EXERCISE GOAL
Give the lines below again exactly, starting with the line that holds "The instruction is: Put" and going on through the line that holds "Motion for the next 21".

━━━━━━

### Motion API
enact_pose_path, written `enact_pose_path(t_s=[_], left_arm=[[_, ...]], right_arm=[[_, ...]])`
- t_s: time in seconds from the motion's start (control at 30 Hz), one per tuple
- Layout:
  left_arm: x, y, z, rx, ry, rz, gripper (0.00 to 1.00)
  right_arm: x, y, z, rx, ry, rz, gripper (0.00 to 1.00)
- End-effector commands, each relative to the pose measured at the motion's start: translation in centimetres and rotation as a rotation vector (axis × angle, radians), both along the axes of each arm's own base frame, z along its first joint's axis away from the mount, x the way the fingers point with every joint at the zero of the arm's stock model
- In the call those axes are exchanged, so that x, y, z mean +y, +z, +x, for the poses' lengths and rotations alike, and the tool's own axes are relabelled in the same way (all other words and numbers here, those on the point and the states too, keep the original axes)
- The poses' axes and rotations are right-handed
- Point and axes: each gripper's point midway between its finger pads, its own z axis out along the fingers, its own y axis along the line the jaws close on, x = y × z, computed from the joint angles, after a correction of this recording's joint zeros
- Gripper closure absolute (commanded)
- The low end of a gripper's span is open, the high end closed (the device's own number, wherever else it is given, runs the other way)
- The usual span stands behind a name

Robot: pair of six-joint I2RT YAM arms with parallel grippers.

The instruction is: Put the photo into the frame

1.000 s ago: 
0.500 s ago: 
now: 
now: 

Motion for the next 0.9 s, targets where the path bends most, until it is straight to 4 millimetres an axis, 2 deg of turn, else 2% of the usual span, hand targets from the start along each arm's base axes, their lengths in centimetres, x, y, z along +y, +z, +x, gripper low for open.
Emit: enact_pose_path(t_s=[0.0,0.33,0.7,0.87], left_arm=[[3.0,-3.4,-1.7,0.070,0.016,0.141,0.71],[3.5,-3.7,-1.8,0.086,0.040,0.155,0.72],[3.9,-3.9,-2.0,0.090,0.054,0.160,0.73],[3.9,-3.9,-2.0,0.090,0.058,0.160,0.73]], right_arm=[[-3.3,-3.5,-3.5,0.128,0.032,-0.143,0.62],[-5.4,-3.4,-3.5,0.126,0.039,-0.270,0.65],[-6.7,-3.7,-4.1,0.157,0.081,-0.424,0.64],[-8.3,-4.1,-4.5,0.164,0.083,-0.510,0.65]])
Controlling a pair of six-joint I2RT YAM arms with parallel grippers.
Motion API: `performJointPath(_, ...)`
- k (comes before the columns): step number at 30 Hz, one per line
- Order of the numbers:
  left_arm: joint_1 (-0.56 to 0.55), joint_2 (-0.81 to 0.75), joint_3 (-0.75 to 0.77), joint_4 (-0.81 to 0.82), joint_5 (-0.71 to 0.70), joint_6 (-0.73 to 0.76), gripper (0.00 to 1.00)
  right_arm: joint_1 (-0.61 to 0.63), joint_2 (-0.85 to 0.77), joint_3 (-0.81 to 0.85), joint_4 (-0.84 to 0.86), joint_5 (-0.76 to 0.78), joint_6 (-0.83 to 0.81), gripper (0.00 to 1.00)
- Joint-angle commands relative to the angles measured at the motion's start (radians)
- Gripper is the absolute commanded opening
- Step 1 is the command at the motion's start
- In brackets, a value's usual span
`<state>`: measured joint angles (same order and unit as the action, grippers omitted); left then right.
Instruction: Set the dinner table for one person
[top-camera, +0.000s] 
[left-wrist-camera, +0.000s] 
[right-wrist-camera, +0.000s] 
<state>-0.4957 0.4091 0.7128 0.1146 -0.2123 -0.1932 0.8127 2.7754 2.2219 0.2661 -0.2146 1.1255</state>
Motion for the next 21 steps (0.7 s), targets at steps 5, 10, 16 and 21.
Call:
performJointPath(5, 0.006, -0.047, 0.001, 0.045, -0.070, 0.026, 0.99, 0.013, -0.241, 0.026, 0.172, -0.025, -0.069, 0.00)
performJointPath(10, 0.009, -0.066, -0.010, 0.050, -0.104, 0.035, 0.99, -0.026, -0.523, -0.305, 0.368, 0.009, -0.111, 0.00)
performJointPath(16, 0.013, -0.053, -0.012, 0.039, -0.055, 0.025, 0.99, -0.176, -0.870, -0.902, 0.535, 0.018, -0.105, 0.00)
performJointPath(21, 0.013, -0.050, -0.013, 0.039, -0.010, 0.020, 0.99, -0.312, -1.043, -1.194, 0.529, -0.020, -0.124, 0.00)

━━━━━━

REPLY TO THE TASK
The instruction is: Put the photo into the frame

1.000 s ago: 
0.500 s ago: 
now: 
now: 

Motion for the next 0.9 s, targets where the path bends most, until it is straight to 4 millimetres an axis, 2 deg of turn, else 2% of the usual span, hand targets from the start along each arm's base axes, their lengths in centimetres, x, y, z along +y, +z, +x, gripper low for open.
Emit: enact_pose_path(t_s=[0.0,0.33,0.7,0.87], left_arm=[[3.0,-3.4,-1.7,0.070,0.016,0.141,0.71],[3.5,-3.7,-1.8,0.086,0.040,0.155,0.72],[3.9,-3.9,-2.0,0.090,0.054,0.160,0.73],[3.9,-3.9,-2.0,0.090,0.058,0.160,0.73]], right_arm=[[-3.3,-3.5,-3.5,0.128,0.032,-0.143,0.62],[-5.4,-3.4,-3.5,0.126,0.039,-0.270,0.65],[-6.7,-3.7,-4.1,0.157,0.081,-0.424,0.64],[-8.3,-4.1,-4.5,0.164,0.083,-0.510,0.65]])
Controlling a pair of six-joint I2RT YAM arms with parallel grippers.
Motion API: `performJointPath(_, ...)`
- k (comes before the columns): step number at 30 Hz, one per line
- Order of the numbers:
  left_arm: joint_1 (-0.56 to 0.55), joint_2 (-0.81 to 0.75), joint_3 (-0.75 to 0.77), joint_4 (-0.81 to 0.82), joint_5 (-0.71 to 0.70), joint_6 (-0.73 to 0.76), gripper (0.00 to 1.00)
  right_arm: joint_1 (-0.61 to 0.63), joint_2 (-0.85 to 0.77), joint_3 (-0.81 to 0.85), joint_4 (-0.84 to 0.86), joint_5 (-0.76 to 0.78), joint_6 (-0.83 to 0.81), gripper (0.00 to 1.00)
- Joint-angle commands relative to the angles measured at the motion's start (radians)
- Gripper is the absolute commanded opening
- Step 1 is the command at the motion's start
- In brackets, a value's usual span
`<state>`: measured joint angles (same order and unit as the action, grippers omitted); left then right.
Instruction: Set the dinner table for one person
[top-camera, +0.000s] 
[left-wrist-camera, +0.000s] 
[right-wrist-camera, +0.000s] 
<state>-0.4957 0.4091 0.7128 0.1146 -0.2123 -0.1932 0.8127 2.7754 2.2219 0.2661 -0.2146 1.1255</state>
Motion for the next 21 steps (0.7 s), targets at steps 5, 10, 16 and 21.

No more output remains.